Desde el punto de vista económico, Metrovalencia y el TRAM propician la disminución de los costes económicos derivados de la congestión, una drástica reducción del consumo energético y de todos los costes generados por el tráfico privado: seguros, gastos de conservación e infrautilización del parque de automóviles, siniestralidad, vigilancia, polución, ruido, ocupación de espacios, etc.

Desde el punto de vista social, FGV contribuye a la integración de las diferentes poblaciones y ámbitos a los que sirve; mejora la calidad del transporte en su conjunto; por su elevada seguridad colabora a una menor accidentabilidad; realiza de una manera continuada actuaciones encaminadas a incrementar la accesibilidad de las personas de movilidad reducida por causas físicas o sensoriales; participa y promueve actividades culturales; etc. También en el ámbito interno, estableciendo mecanismos de participación y mejora.

Desde el punto de vista medioambiental, además del cuidado en la vertiente interna mediante un Sistema de Gestión Ambiental certificado, la presencia de FGV, disminuye las emisiones a la atmósfera, lo que reduce drásticamente la contaminación local; una parte sustancial de la energía consumida procede de fuentes renovables y tiene un consumo energético por viajero transportado muy inferior al de otros modos.

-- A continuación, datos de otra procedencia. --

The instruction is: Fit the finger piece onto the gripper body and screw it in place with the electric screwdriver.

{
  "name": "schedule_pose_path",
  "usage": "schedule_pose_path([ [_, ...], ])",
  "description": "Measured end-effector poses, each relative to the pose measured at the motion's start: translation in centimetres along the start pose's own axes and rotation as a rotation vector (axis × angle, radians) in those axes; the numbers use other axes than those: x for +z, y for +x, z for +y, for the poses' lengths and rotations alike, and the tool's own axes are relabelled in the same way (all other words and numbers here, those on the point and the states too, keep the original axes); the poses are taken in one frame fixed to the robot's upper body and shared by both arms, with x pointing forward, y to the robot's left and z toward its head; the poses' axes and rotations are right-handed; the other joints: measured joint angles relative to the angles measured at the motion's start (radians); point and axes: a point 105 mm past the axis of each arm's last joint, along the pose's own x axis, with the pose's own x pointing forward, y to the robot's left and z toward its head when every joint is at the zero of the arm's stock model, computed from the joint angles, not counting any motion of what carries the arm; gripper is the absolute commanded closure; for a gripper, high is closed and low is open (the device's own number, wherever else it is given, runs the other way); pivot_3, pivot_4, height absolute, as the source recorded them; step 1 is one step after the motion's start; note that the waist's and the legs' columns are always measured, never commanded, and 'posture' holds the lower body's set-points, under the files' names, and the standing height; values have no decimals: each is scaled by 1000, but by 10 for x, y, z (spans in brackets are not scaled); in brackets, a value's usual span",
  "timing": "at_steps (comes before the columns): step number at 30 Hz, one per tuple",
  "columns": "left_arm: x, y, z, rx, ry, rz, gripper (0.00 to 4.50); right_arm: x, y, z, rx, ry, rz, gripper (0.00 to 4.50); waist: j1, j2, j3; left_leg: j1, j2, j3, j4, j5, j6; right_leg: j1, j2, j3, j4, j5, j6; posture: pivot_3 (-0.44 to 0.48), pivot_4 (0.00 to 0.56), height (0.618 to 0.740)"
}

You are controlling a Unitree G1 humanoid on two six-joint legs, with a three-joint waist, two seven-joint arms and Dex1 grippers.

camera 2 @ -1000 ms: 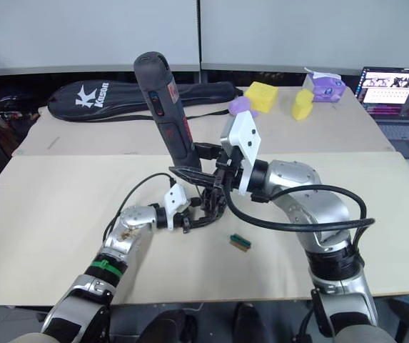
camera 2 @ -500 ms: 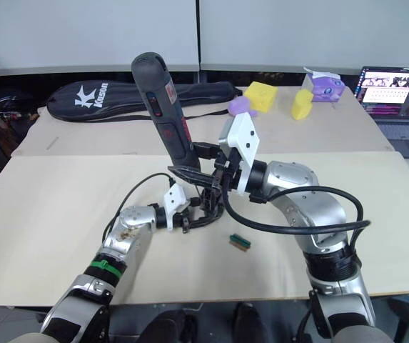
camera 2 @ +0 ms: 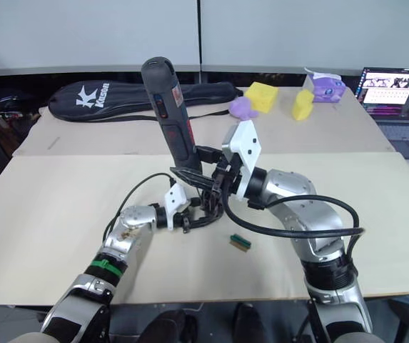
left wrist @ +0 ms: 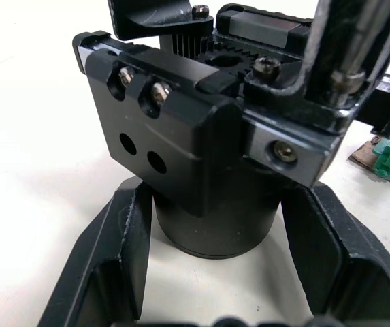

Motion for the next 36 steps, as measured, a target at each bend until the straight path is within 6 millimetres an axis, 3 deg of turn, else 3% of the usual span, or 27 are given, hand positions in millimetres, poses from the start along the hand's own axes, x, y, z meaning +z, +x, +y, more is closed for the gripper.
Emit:
schedule_pose_path([
  [6, -1, 0, 1, 0, 1, 1, 2222, -3, -8, -10, -32, 45, -14, 2572, 0, 0, 0, 2, 0, 0, 0, -1, 1, 1, 0, 0, 0, 0, 0, 0, 150, 723],
  [23, -2, 2, 2, -15, -1, 7, 2222, -5, -12, -4, 52, 32, 46, 2572, 2, 0, -1, 4, 0, 0, 0, -2, 3, 4, 0, 0, 0, 0, 0, 0, 150, 723],
  [36, -5, 2, 2, -20, -9, 18, 2222, -10, -13, -4, 100, 19, 83, 2572, 3, 0, -1, 19, 1, -1, -8, -4, 7, 19, 0, -1, -8, 0, 0, 0, 150, 723],
])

Además, las infraestructuras y vehículos tienen una mayor duración y utilización que los otros modos de transporte.

FGV, contribuye a una movilidad sostenible, reduciendo la congestión, mediante una menor ocupación del espacio, facilitando la intermodalidad con otros medios no motorizados (a pie y bicicleta) con el vehículo privado mediante aparcamientos estratégicamente  situados en la proximidad de estaciones y con el transporte público a través de la integración modal espacial, técnica y tarifaria.